WORK REQUEST
Within the records below, find each line with the word "frame" and copy it out.

DATA SHOWN

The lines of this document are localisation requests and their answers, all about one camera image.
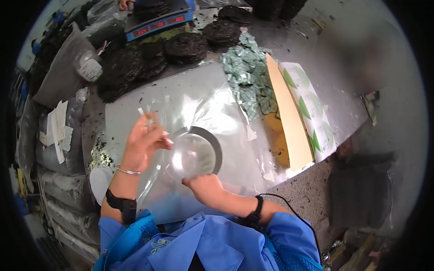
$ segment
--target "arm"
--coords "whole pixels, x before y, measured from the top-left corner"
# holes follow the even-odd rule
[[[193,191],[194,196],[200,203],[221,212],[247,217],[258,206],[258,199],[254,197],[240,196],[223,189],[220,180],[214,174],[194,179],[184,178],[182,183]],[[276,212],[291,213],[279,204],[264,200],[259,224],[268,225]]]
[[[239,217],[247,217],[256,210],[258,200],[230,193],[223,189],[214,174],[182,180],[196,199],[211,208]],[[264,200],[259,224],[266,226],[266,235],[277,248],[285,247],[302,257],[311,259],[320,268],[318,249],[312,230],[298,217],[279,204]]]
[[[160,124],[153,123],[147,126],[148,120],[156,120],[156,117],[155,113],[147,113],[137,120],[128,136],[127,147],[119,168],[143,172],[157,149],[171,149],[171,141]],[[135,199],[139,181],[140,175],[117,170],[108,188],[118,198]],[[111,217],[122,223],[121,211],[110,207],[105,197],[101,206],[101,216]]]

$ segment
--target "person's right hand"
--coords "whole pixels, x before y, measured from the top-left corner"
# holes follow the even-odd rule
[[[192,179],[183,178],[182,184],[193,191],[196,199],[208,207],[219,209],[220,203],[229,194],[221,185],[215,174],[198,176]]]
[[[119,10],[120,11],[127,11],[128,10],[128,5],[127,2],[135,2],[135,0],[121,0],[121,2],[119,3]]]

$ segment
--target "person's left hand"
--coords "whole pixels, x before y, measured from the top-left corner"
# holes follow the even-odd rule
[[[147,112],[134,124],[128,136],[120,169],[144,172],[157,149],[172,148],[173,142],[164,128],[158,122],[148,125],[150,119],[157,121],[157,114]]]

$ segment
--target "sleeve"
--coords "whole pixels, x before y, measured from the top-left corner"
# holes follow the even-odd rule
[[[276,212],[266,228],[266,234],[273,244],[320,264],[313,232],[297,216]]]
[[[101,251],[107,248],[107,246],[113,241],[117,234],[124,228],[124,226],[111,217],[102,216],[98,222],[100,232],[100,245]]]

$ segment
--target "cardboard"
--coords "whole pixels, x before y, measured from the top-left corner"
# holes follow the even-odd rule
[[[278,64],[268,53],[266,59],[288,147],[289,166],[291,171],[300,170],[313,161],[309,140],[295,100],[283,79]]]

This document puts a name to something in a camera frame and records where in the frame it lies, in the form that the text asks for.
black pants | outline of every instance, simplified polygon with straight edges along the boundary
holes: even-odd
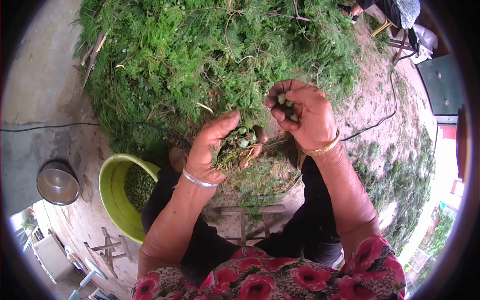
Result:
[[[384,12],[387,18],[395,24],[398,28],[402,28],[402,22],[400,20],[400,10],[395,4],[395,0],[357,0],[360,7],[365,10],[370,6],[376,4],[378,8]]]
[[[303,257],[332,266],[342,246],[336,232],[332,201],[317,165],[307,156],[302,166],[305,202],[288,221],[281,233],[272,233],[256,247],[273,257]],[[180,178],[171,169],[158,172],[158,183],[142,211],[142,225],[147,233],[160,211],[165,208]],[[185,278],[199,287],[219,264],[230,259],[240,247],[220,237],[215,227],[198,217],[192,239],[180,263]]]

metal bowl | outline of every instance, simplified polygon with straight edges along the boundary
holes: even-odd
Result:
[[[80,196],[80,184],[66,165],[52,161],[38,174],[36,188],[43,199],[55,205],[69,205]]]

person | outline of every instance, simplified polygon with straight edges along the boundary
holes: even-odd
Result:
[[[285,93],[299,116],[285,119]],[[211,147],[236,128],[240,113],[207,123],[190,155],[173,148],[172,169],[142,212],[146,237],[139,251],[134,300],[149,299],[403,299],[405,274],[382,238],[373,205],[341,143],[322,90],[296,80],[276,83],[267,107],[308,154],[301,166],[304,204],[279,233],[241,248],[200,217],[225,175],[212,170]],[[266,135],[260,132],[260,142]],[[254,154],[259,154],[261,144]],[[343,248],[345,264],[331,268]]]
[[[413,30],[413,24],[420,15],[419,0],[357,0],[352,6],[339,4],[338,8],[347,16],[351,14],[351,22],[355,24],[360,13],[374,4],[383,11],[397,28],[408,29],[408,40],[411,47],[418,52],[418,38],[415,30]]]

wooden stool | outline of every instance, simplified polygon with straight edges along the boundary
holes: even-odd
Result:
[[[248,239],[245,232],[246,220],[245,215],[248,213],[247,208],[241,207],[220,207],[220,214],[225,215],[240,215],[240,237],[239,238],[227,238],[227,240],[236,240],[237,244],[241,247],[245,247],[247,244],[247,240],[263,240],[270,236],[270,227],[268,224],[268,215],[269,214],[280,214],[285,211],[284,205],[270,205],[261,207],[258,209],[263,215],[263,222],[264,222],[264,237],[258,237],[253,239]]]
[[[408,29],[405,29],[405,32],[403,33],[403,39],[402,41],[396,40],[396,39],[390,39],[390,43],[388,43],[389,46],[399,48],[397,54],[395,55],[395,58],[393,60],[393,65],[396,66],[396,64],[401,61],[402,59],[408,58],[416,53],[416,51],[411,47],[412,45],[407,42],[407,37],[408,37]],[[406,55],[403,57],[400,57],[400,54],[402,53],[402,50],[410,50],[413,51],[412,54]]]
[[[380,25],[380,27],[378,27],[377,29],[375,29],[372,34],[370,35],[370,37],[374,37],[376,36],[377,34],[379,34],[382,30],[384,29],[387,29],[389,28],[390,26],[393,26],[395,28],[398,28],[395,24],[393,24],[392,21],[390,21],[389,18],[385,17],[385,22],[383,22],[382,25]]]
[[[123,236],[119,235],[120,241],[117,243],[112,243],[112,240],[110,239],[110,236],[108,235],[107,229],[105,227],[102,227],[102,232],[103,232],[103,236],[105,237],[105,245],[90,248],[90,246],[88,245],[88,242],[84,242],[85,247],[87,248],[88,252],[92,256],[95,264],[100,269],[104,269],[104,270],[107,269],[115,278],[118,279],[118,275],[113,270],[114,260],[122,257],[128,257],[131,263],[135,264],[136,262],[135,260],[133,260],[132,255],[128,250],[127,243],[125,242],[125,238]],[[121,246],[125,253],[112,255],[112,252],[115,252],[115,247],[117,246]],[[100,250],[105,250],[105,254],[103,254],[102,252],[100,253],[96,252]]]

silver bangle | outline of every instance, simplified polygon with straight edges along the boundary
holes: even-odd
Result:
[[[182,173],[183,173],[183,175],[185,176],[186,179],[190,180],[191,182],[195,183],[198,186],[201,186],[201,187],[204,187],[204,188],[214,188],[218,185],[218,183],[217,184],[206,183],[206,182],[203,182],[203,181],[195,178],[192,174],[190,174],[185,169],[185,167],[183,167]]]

* * *

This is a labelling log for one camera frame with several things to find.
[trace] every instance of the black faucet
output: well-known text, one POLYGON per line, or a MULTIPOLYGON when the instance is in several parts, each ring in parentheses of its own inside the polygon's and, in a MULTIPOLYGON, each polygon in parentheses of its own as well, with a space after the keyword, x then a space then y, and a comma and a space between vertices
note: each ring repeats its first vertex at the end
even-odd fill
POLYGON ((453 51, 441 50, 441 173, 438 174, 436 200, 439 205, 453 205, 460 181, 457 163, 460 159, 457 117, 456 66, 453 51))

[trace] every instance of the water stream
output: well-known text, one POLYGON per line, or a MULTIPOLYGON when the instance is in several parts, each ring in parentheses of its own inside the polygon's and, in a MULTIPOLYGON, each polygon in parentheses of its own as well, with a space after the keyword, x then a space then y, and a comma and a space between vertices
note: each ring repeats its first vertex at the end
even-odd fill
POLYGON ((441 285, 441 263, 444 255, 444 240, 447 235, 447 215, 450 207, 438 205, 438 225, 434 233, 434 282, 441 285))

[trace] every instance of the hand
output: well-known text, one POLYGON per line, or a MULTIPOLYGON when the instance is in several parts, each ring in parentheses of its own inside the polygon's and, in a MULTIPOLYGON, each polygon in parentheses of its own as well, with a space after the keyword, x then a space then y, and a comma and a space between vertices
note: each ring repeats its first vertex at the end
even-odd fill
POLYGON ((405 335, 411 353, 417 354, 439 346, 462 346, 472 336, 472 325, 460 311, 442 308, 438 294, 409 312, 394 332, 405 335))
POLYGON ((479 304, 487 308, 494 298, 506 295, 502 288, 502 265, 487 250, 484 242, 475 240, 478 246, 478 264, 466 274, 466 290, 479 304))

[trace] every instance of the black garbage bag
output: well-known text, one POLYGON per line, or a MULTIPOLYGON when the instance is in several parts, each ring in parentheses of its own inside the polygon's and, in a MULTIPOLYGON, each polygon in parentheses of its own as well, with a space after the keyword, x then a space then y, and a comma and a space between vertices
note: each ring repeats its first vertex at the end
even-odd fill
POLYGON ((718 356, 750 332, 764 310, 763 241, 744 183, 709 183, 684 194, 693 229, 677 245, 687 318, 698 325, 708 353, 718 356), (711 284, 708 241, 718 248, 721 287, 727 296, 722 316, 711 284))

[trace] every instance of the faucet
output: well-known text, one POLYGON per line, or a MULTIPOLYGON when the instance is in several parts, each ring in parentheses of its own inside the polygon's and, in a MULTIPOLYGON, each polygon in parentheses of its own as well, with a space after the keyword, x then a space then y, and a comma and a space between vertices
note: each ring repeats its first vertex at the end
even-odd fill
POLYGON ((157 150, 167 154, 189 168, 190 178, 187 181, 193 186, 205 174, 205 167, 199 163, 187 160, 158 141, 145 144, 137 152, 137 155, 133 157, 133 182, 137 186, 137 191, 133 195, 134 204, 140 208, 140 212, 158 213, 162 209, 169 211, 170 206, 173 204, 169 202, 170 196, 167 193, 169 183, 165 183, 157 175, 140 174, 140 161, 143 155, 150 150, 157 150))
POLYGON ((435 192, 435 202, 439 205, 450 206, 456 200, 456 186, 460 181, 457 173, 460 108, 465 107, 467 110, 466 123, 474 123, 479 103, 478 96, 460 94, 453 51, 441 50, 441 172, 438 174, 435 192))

--

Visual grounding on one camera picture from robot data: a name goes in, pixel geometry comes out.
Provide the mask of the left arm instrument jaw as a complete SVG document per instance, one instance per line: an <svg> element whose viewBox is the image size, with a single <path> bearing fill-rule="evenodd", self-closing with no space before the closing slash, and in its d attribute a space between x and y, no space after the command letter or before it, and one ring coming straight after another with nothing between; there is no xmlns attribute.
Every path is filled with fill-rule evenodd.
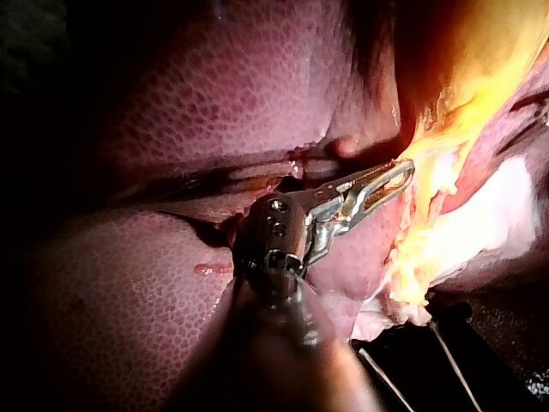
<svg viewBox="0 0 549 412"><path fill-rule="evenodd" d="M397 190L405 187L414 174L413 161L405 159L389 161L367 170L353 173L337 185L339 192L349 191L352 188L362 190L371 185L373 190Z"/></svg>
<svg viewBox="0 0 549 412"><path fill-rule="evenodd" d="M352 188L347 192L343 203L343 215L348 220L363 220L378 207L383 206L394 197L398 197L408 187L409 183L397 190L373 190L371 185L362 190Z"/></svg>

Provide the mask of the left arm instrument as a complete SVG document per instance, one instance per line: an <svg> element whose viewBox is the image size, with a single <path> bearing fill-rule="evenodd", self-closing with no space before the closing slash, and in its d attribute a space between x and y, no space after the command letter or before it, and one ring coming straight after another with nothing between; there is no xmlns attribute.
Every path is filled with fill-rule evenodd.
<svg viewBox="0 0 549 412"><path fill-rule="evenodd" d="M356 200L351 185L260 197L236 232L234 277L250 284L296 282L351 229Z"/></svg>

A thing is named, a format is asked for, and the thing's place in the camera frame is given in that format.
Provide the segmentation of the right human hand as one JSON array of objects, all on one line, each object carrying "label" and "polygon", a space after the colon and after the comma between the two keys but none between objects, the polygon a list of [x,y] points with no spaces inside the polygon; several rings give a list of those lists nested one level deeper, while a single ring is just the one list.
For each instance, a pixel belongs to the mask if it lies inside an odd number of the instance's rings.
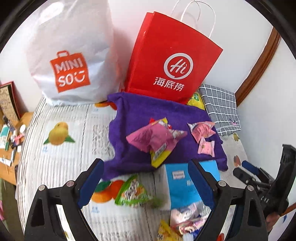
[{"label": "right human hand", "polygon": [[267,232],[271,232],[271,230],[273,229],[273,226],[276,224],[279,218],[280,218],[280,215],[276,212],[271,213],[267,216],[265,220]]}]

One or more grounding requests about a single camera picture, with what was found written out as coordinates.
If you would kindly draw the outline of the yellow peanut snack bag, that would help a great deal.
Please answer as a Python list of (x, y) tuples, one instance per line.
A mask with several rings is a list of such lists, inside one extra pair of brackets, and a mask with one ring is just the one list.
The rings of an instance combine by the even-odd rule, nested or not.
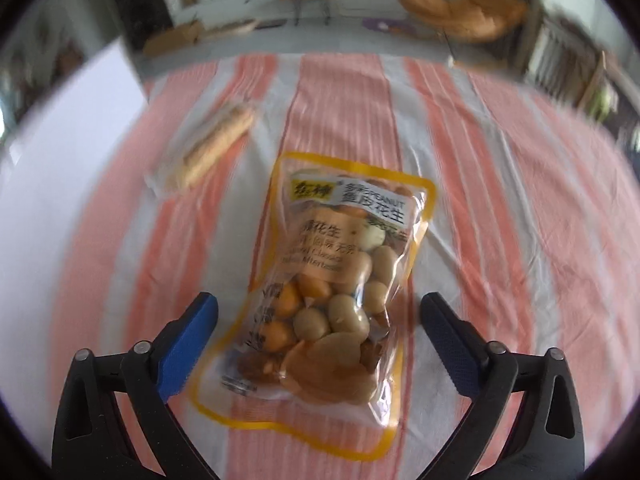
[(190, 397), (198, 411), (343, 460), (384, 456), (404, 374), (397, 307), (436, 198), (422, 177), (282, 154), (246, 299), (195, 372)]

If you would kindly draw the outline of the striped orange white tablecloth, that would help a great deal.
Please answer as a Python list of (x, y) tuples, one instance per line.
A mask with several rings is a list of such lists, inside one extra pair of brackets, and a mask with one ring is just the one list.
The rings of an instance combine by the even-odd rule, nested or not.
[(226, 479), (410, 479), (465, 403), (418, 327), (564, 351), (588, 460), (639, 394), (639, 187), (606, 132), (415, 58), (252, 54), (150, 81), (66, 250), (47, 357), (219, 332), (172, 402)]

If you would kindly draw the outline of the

RESULT
This document puts a name to something in a camera frame and records where in the frame it lies, in the form that the text asks for.
This is a labelling log for one camera frame with several things to find.
A thing is named, a format is asked for, and the thing's place in the camera frame is given in that format.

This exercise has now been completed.